Strange ‘L-shaped’ object

Buzz Aldrin also said he and his colleagues saw a strange, L-shaped object that was “very large and coming closer” during the Apollo 11 moon landing, although he later said it was a booster panel .

The team believes that plasmas in the thermosphere – between 66 and 372 miles high – could slip into the lower atmosphere, taking into account reports from pilots.

Co-author Dr Rudolph Schild, from the Center for Astrophysics, Harvard-Smithsonian: “These plasmas are electromagnetic entities of a variety of shapes and sizes. They have repeatedly come into contact with spacecraft and space shuttles and are attracted to electromagnetic activity including thunderstorms.

“They are filmed from space, down into the lower atmosphere and seem to be attracted to airplanes, fighter jets, nuclear power plants, and radiation “hot spots”, such as Hiroshima, which were destroyed by an atomic bomb.

“Based on video, photographic and computer analysis, including reports from military officers and astronauts, we believe these plasmas are at least some of the many reports of UFOs and Unidentified Aerial Phenomena over the past several thousand years including the ‘foo fighters’ observed. by German, Japanese and Allied pilots during the Second World War.”

“Foo Fighters” were first reported by Royal Air Force personnel in March 1942, and a number of United States pilots saw lights flashing over Germany during the war.

A new type of weather phenomenon

The sightings were largely dismissed as German weapons or flight fatigue, although some speculated at the time that they could be a new type of weather phenomenon, such as St Elmo’s Fire, a plasma effect that causes aircraft wings to glow.

Plasma represents the fourth state of matter distinct from solid, liquid and gas, but its properties are still being revealed. It is responsible for lightning and phenomena such as the Northern Lights, when plasma from the Sun interacts with the Earth’s magnetic field.

Plasma-like entities have been filmed converging in hundreds, particularly around satellite strings that generate electromagnetic activity.

They have many shapes, they travel in different directions, some moving fast and others maneuvering in place. They even seem to point or follow each other and sometimes collide, leaving what looks like a trail of plasma dust in their wake.

Co-author Dr Christopher Impey, from the Department of Astronomy at the University of Arizona, said: “This does not mean that these plasmas are alive, or engaged in intelligent, purposeful behaviour.

“Instead, as experimentally documented, these upper atmospheric electromagnetic plasmas may engage in ‘energy cannibalism’ and so-called ‘collision’ behaviors in which they turn, follow, collide they, where they cross, and, perhaps they exchange energy.”

Plasma may represent ‘another form of life’

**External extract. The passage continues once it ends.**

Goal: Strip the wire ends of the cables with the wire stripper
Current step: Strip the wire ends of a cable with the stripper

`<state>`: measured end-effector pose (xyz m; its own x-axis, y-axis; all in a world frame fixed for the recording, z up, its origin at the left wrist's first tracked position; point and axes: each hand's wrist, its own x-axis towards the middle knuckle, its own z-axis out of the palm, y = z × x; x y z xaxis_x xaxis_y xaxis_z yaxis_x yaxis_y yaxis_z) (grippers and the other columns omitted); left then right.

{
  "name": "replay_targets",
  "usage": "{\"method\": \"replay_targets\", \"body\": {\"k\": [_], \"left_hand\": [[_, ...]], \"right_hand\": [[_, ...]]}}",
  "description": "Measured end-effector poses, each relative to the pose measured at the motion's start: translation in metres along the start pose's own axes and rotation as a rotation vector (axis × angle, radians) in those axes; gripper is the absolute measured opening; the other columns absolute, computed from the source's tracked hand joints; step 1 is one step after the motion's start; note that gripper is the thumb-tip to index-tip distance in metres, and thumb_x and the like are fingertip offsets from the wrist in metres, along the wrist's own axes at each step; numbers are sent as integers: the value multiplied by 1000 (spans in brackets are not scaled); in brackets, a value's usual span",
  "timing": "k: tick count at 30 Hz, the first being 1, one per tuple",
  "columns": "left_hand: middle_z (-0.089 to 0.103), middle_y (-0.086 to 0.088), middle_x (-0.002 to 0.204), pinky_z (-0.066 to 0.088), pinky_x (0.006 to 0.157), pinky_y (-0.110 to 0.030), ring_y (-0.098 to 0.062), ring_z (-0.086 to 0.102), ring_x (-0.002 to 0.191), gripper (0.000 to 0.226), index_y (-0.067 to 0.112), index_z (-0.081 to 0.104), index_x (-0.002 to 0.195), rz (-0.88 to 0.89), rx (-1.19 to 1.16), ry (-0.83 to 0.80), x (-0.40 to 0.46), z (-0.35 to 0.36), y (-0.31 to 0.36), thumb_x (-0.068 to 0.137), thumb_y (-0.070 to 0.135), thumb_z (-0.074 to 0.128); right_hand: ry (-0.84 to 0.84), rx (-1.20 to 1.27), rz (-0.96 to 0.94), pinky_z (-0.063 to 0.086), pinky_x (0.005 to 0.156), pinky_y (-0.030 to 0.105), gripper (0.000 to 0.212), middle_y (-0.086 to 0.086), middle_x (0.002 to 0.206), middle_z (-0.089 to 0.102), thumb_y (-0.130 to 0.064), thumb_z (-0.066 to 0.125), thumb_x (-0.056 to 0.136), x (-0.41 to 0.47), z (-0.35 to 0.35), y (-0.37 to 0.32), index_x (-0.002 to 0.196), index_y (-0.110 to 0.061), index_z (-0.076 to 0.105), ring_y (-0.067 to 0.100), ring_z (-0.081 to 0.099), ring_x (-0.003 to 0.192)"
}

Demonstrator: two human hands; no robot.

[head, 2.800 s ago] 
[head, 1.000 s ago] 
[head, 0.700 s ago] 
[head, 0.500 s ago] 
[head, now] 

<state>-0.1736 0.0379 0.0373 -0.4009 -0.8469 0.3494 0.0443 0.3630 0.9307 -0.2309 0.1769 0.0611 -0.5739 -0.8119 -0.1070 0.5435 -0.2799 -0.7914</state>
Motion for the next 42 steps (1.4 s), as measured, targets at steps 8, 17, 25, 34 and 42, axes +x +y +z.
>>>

Some of the authors believe that the plasmas could even represent an alternative form of life that is not based on carbon, while others are skeptical.

The team has called for more research studying the plasmas, including sending up satellites that generate electromagnetic pulses equipped with infrared and X-ray cameras to capture the phenomena.

Commenting on the research, Daniel Mitchard, a lecturer at Cardiff University’s School of Engineering, said: “It is not surprising that there are previously unknown charge-based phenomena at this altitude, and that they show behavior that we do not fully understand yet.

“They are also likely to be attracted to, or repelled by, satellites and the Space Shuttle, which can increase their fixed charges.

“Even at ground level, odd-behaving thunderballs are reported from time to time, often called Ball Lightning, and no one knows what these are either – they may be ‘ foo fighters’. It’s certainly interesting research.”

‘Unbeknownst to the public’

He added: “There’s a whole world of lightning science that the public doesn’t know much about, even though we try to get to it.

“There are giant structures called Sprites, which look like jellyfish 25 miles (40km) high, elves, which are huge discs that can spread 250 miles (400km) across, and lightning bolts rising from clouds called Jets are three or four times. beyond anything we can see from the ground.”

The new research will be published in the Journal of Modern Physics.